Simon Williams (born 16 June 1946) is a British actor known for playing James Bellamy in the period drama Upstairs, Downstairs. Frequently playing upper middle class or aristocratic upper class roles, he is also known for playing Charles Cartwright in the sitcom Don't Wait Up and Charles Merrick in medical drama Holby City. Since 2014, he has played the character of Justin Elliott in the long-running BBC Radio 4 series The Archers.

Early life and education
Simon Williams was born in Windsor in 1946; his parents were actor Hugh Williams and actress and model Margaret Vyner. His sister Polly married his Don't Wait Up co-star and friend Nigel Havers. His brother is the poet Hugo Williams.

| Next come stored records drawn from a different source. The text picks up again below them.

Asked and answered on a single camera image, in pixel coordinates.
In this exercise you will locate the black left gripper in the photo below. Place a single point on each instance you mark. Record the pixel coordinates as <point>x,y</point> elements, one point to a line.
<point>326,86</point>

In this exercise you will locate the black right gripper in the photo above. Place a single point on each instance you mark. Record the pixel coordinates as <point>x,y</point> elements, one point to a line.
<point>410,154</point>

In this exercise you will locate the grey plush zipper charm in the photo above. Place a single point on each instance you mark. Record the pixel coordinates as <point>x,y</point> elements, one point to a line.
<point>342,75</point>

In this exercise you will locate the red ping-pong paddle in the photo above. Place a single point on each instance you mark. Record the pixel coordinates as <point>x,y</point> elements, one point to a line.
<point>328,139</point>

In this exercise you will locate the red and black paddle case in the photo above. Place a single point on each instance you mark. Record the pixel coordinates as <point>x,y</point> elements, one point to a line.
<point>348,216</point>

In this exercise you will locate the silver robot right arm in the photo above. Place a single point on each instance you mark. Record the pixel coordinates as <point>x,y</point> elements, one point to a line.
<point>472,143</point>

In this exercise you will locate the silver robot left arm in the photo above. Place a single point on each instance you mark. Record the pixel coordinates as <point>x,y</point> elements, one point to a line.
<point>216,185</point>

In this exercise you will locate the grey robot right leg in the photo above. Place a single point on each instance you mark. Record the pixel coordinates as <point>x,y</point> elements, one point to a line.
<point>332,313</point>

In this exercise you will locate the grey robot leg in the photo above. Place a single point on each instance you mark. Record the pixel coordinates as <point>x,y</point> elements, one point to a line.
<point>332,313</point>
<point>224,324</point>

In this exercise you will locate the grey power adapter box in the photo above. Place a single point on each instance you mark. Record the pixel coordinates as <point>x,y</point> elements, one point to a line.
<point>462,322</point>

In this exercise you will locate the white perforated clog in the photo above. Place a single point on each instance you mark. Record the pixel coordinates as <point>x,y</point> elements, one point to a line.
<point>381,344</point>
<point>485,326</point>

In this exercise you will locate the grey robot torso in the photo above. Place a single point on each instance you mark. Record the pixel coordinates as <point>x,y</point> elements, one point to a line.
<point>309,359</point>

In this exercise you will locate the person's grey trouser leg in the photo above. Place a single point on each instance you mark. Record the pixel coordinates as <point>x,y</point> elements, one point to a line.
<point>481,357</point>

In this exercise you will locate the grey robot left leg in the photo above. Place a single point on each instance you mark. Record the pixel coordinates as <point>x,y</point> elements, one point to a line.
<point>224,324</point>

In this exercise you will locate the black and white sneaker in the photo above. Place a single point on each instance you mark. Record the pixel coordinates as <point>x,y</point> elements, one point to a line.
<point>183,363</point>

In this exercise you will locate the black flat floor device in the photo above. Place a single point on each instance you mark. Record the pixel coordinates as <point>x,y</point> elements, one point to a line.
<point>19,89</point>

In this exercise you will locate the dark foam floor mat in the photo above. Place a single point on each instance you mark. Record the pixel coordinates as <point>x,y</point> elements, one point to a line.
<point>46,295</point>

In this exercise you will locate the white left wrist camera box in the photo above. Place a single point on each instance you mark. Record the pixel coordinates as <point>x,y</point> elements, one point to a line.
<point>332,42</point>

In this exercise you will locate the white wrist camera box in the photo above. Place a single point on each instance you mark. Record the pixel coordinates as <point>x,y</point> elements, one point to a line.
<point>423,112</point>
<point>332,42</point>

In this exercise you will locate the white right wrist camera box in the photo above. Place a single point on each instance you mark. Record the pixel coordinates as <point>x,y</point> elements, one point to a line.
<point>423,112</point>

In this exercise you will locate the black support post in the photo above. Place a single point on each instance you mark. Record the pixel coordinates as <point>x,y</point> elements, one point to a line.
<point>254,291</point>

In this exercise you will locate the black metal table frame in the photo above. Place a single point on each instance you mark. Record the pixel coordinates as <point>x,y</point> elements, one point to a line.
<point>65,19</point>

Williams was educated at Harrow School. He trained in repertory at Worthing, Birmingham and Bath, and later joined the Theatre Workshop.

Career
Williams has appeared on stage in many productions, and has also directed a number of plays. He first appeared on television in 1967 in Man in a Suitcase, and in 1969 played the lead role in Slim John. He got his big break in 1971 when he made his first appearance as James Bellamy in the Upstairs, Downstairs episode "Board Wages". Williams would go on to appear in 37 episodes until the penultimate episode "All the King's Horses" in 1975. Following this, he appeared in Wodehouse Playhouse. From 1979 to 1981, he played Laurence Lucas in Agony, a role he reprised in 1995 in Agony Again. His film career includes appearances in The Touchables (1968), The Breaking of Bumbo (1970), The Blood on Satan's Claw (1971), Three for All (1976), The Incredible Sarah (1976), Jabberwocky (1977), The Uncanny (1977), The Odd Job (1978), and the Peter Sellers films The Prisoner of Zenda (1979), and The Fiendish Plot of Dr. Fu Manchu (1980). He also played Nigel Pennington-Smythe in the TV reunion film Return of the Man from U.N.C.L.E. (1983). In 1996, he voiced the Bishop in The Willows in Winter.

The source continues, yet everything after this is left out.